Northwestern Medicine has been awarded a grant from the National Institutes of Health to prepare the next generation of scientists committed to research that improves minority health and reduces health disparities.
The Northwestern University Minority Health and Health Disparities Research Training Program (NU-MHRT) will be funded by a five-year training grant from the National Institutes of Health (NIH) National Institute on Minority Health and Health Disparities. The program will provide health disparities research training experiences to minority and other underrepresented students and trainees, supporting early career development to 10 trainees per year from diverse backgrounds as they progress to the next stage in their health sciences-related research career.
“This grant is a dream come true for me and is highly important to Feinberg and Northwestern as it is the first training grant solely focused on minority health and health disparities research across the research continuum,” said principal investigator Melissa Simon, MD, MPH, ’06 GME, the George H. Gardner Professor of Clinical Gynecology and vice chair for Clinical Research in the Department of Obstetrics and Gynecology.

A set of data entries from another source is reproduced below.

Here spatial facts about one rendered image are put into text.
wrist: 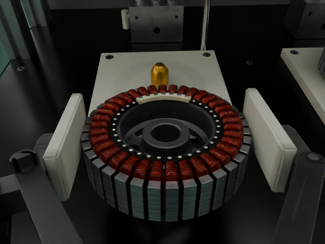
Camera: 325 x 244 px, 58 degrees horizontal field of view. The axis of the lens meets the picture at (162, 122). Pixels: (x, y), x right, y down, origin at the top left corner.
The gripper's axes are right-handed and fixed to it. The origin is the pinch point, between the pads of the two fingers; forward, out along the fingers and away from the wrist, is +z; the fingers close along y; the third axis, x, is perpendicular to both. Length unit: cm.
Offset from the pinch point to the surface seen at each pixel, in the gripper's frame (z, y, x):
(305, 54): 19.9, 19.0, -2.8
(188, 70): 17.1, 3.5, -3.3
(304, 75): 15.5, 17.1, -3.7
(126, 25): 26.9, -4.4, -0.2
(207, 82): 14.7, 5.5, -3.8
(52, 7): 39.1, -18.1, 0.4
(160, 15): 25.6, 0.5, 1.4
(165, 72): 13.4, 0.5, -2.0
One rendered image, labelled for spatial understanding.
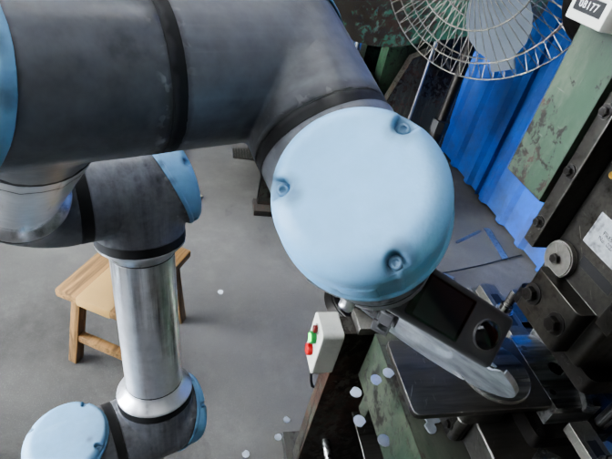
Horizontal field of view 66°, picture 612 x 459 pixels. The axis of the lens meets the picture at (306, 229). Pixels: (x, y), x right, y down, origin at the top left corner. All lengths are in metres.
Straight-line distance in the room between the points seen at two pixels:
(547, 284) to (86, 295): 1.16
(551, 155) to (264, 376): 1.22
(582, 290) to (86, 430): 0.75
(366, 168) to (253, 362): 1.56
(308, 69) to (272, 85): 0.02
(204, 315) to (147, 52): 1.67
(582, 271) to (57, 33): 0.72
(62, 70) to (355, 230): 0.12
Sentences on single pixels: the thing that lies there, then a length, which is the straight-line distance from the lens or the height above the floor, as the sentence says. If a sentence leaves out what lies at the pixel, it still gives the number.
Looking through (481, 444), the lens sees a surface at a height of 0.69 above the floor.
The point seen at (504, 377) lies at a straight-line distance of 0.57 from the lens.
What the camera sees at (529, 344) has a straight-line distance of 0.98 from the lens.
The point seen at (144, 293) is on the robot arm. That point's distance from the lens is 0.66.
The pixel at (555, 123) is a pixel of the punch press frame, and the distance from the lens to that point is 0.78.
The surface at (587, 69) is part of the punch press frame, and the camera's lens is 0.76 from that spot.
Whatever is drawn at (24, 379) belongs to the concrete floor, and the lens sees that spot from 1.75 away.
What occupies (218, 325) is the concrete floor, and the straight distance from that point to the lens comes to 1.82.
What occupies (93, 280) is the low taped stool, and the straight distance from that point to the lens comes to 1.52.
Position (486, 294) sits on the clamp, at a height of 0.75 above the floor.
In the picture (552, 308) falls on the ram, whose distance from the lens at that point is 0.79.
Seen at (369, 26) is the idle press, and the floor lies 0.98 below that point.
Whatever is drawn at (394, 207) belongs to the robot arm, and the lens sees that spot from 0.18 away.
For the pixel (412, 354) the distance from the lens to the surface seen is 0.84.
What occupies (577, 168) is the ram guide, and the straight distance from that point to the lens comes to 0.76.
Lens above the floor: 1.38
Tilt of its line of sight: 36 degrees down
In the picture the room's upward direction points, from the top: 14 degrees clockwise
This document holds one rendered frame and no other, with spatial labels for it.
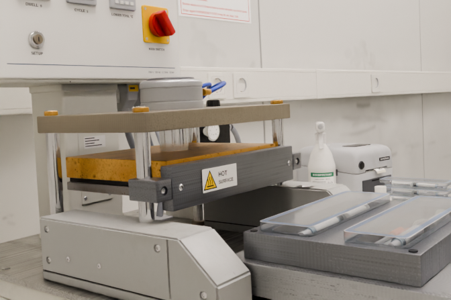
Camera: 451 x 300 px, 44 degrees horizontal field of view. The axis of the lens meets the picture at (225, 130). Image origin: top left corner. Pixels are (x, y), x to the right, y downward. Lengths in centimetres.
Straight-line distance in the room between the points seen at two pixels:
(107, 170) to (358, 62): 168
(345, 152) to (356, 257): 119
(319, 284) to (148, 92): 32
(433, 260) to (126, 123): 31
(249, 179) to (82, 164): 20
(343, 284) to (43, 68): 46
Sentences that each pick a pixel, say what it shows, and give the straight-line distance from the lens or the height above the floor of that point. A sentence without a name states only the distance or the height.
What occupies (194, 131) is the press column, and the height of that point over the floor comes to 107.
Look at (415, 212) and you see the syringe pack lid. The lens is 56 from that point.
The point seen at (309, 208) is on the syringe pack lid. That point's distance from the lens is 58.
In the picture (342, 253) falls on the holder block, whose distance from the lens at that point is 48.
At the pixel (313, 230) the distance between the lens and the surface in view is 50.
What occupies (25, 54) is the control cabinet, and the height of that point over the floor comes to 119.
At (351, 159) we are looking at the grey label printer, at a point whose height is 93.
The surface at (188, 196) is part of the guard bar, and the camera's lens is 57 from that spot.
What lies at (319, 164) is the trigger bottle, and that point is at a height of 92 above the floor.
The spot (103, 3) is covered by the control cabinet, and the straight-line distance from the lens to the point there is 81.
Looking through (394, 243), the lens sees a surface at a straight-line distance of 46.
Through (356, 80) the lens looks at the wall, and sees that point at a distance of 210.
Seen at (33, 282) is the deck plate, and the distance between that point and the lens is 66.
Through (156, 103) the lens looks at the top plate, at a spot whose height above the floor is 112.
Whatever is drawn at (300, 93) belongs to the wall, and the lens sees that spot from 179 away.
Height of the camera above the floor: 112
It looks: 3 degrees down
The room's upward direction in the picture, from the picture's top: 3 degrees counter-clockwise
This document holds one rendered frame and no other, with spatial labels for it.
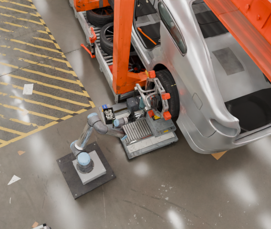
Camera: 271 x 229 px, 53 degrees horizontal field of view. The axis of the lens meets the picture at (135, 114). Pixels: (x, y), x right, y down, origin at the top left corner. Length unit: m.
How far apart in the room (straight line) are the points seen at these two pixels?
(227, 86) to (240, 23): 2.55
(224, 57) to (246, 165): 1.69
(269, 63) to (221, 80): 2.64
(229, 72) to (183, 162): 1.49
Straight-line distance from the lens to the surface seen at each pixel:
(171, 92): 3.46
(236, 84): 4.08
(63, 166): 3.85
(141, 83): 4.12
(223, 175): 4.41
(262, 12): 1.44
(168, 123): 4.27
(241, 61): 4.28
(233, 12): 1.55
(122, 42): 3.31
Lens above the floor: 3.86
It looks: 58 degrees down
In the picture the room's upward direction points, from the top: 9 degrees clockwise
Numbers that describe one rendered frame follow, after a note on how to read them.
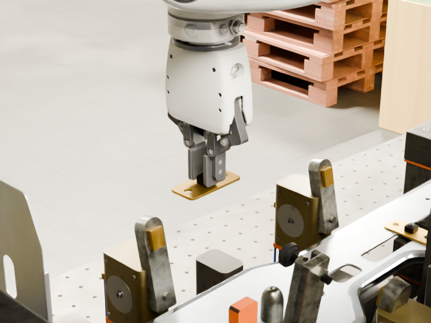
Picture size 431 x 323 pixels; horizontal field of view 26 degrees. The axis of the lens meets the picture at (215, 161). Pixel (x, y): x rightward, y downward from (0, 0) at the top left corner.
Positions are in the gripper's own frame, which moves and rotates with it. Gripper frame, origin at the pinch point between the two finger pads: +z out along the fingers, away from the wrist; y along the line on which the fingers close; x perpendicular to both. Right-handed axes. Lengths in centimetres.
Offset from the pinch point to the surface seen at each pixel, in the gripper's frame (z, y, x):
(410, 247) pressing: 28, -3, -42
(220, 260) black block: 28.6, 17.1, -19.9
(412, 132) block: 25, 19, -76
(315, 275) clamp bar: 7.5, -17.4, 0.8
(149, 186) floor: 127, 197, -163
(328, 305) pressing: 27.6, -3.6, -20.4
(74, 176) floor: 127, 227, -147
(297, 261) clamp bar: 6.1, -15.5, 1.7
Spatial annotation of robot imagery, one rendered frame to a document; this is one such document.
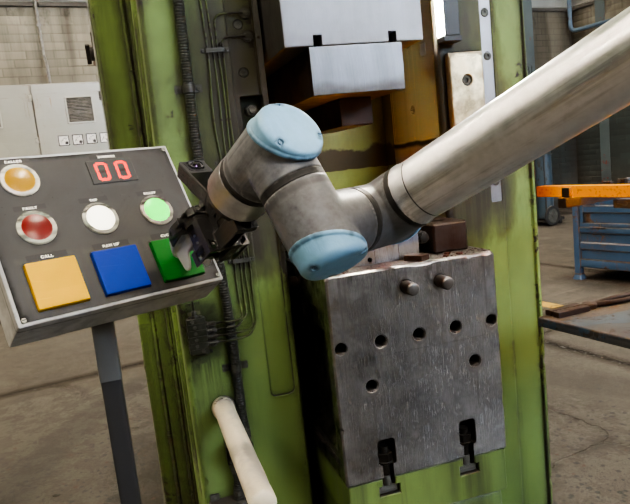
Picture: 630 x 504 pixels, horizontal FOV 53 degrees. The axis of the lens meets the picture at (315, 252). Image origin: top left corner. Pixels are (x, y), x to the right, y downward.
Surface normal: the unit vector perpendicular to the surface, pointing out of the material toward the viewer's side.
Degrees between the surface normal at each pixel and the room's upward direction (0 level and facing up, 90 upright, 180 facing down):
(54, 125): 90
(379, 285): 90
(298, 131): 55
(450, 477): 90
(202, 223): 60
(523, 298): 90
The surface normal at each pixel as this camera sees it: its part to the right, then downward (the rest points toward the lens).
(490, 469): 0.28, 0.11
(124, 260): 0.51, -0.46
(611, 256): -0.83, 0.16
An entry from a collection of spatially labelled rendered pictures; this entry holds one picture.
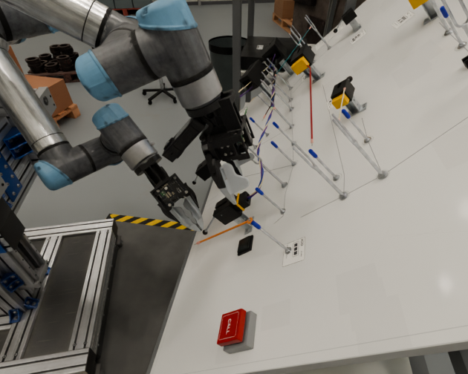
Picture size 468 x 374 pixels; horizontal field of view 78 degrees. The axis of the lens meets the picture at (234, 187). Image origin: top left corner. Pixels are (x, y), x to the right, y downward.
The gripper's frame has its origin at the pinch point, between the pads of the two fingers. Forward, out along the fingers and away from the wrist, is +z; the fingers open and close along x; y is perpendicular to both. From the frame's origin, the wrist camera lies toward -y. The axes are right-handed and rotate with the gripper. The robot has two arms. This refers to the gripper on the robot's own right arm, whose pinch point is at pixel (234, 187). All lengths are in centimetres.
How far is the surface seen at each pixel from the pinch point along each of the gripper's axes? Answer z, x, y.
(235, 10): -19, 91, -8
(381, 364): 48, -17, 23
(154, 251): 87, 57, -101
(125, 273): 82, 38, -111
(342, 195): 1.4, -6.0, 21.3
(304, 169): 5.5, 8.7, 13.8
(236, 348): 9.6, -28.6, 1.9
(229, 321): 7.9, -25.1, 0.6
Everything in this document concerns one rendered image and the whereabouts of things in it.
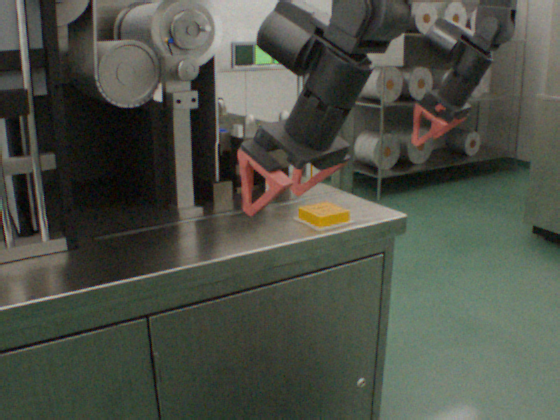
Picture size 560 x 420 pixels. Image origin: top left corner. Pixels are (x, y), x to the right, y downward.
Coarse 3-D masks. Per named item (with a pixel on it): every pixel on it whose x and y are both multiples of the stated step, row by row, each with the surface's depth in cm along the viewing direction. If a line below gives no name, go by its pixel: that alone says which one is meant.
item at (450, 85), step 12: (456, 72) 97; (444, 84) 99; (456, 84) 97; (468, 84) 96; (432, 96) 98; (444, 96) 99; (456, 96) 98; (468, 96) 98; (456, 108) 98; (468, 108) 103
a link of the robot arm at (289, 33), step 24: (288, 0) 57; (360, 0) 49; (264, 24) 58; (288, 24) 57; (312, 24) 56; (336, 24) 51; (360, 24) 50; (264, 48) 60; (288, 48) 57; (360, 48) 53; (384, 48) 57
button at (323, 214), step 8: (304, 208) 103; (312, 208) 103; (320, 208) 103; (328, 208) 103; (336, 208) 103; (344, 208) 103; (304, 216) 103; (312, 216) 101; (320, 216) 99; (328, 216) 100; (336, 216) 101; (344, 216) 102; (320, 224) 99; (328, 224) 100
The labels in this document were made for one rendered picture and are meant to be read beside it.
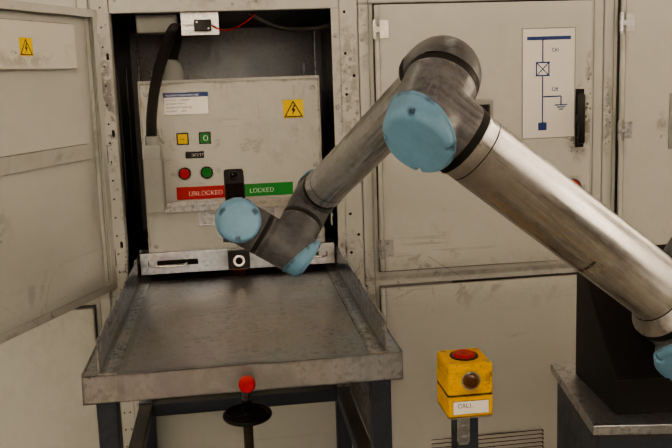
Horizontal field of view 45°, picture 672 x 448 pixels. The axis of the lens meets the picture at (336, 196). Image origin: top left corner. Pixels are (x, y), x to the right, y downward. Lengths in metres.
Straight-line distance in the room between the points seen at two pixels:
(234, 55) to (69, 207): 1.07
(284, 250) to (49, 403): 0.98
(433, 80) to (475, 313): 1.27
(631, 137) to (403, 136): 1.34
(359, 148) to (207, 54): 1.53
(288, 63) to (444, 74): 1.80
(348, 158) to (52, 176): 0.83
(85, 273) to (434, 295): 0.95
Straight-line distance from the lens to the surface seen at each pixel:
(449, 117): 1.18
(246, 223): 1.63
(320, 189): 1.65
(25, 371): 2.37
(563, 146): 2.37
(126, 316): 1.97
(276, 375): 1.62
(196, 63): 2.97
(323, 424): 2.41
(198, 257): 2.27
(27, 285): 2.02
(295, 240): 1.65
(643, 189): 2.49
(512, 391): 2.49
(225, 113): 2.23
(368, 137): 1.47
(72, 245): 2.15
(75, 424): 2.40
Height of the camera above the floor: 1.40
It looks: 9 degrees down
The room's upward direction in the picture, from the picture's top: 2 degrees counter-clockwise
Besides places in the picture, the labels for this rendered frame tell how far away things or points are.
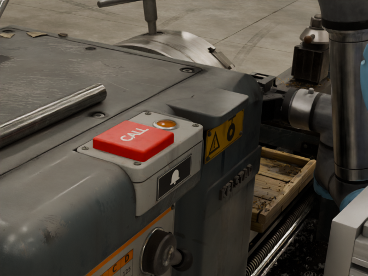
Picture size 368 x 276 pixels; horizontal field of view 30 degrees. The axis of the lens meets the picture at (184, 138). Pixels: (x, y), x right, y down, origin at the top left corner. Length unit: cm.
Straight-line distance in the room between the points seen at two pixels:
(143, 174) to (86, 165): 5
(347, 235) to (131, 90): 32
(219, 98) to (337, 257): 25
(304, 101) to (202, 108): 53
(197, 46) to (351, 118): 28
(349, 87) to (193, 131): 44
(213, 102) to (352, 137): 39
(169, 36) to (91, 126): 46
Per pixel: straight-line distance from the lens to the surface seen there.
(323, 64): 169
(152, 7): 117
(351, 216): 89
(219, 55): 118
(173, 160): 69
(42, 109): 72
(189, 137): 71
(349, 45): 109
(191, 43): 115
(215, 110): 79
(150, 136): 68
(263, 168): 153
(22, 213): 57
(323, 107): 129
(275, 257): 154
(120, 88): 84
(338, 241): 88
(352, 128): 114
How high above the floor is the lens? 153
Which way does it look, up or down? 23 degrees down
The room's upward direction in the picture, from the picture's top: 3 degrees clockwise
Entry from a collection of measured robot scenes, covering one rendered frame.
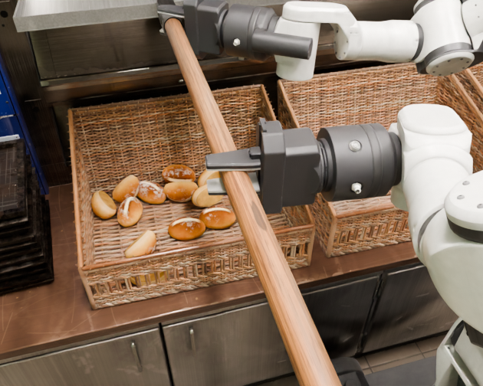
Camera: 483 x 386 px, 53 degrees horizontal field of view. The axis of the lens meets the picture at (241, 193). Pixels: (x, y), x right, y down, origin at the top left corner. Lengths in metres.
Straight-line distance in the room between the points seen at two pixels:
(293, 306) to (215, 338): 0.92
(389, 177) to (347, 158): 0.05
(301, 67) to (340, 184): 0.34
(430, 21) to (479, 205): 0.62
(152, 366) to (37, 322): 0.33
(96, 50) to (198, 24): 0.50
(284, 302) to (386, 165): 0.21
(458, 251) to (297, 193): 0.25
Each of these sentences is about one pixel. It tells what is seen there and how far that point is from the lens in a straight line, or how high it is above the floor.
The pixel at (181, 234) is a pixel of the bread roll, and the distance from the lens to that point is 1.28.
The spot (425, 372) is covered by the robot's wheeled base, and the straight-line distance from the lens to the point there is 1.65.
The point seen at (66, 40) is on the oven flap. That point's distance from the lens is 1.34.
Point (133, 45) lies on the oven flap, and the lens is 1.34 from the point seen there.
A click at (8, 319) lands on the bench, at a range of 1.28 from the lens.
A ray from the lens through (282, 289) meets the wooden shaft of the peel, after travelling 0.43.
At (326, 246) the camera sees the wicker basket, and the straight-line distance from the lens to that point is 1.28.
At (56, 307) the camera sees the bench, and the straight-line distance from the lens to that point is 1.26.
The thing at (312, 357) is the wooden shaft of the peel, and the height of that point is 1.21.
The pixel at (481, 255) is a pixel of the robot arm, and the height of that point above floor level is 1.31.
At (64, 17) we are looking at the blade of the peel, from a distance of 1.00.
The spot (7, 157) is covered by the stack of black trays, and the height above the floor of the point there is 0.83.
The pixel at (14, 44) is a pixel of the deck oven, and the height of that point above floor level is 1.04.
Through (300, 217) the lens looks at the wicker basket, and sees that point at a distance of 1.24.
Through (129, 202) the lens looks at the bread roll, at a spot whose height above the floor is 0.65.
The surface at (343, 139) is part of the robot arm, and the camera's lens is 0.55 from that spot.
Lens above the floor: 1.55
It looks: 42 degrees down
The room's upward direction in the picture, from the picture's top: straight up

Increasing the diversity of students and trainees in the pipeline of health sciences research careers is a national public health priority, according to Simon. The disproportionately low representation of minority populations in the biomedical, behavioral, clinical and social sciences research workforce hampers efforts to understand and eliminate health disparities and has profound implications for the quality of health research and care involving populations that suffer the negative consequences of health disparities.
“The NU-MHRT will provide health disparities research training experiences from bench to bedside to trainees at the undergraduate through postdoctoral levels and will include trainees from Chicago area institutions as well,” explained Simon, director of the Center for Health Equity Transformation.
NU-MHRT will foster partnerships between Northwestern and several public universities and colleges, as well as local and national community organizations, all with the long-standing commitment to educate underrepresented minority populations.
“This is a great opportunity for early career scholars to work with our outstanding Northwestern faculty on social epidemiology and community-engaged research addressing health equity and the social determinants of health,” said Joseph M Feinglass, PhD, associate director of NU-MHRT and research professor of Medicine in the Division of General Internal Medicine and Geriatrics and of Preventive Medicine.
The program will be centered in Chicago, a metropolitan area rife with health disparities and a history of incubating innovative research programs aimed at reducing those disparities, including many led by NU-MHRT Program Faculty. The training program funded by the new grant will provide immersive research training, structured career development mentorship, and tailored didactic learning opportunities for trainees.
This is the inaugural grant for the newly founded Center for Health Equity Transformation, a joint center between the medical school’s Institute for Public Health and Medicine and Robert H. Lurie Comprehensive Cancer Center of Northwestern University, where Simon is is co-leader of the Cancer Control and Survivorship Research Program.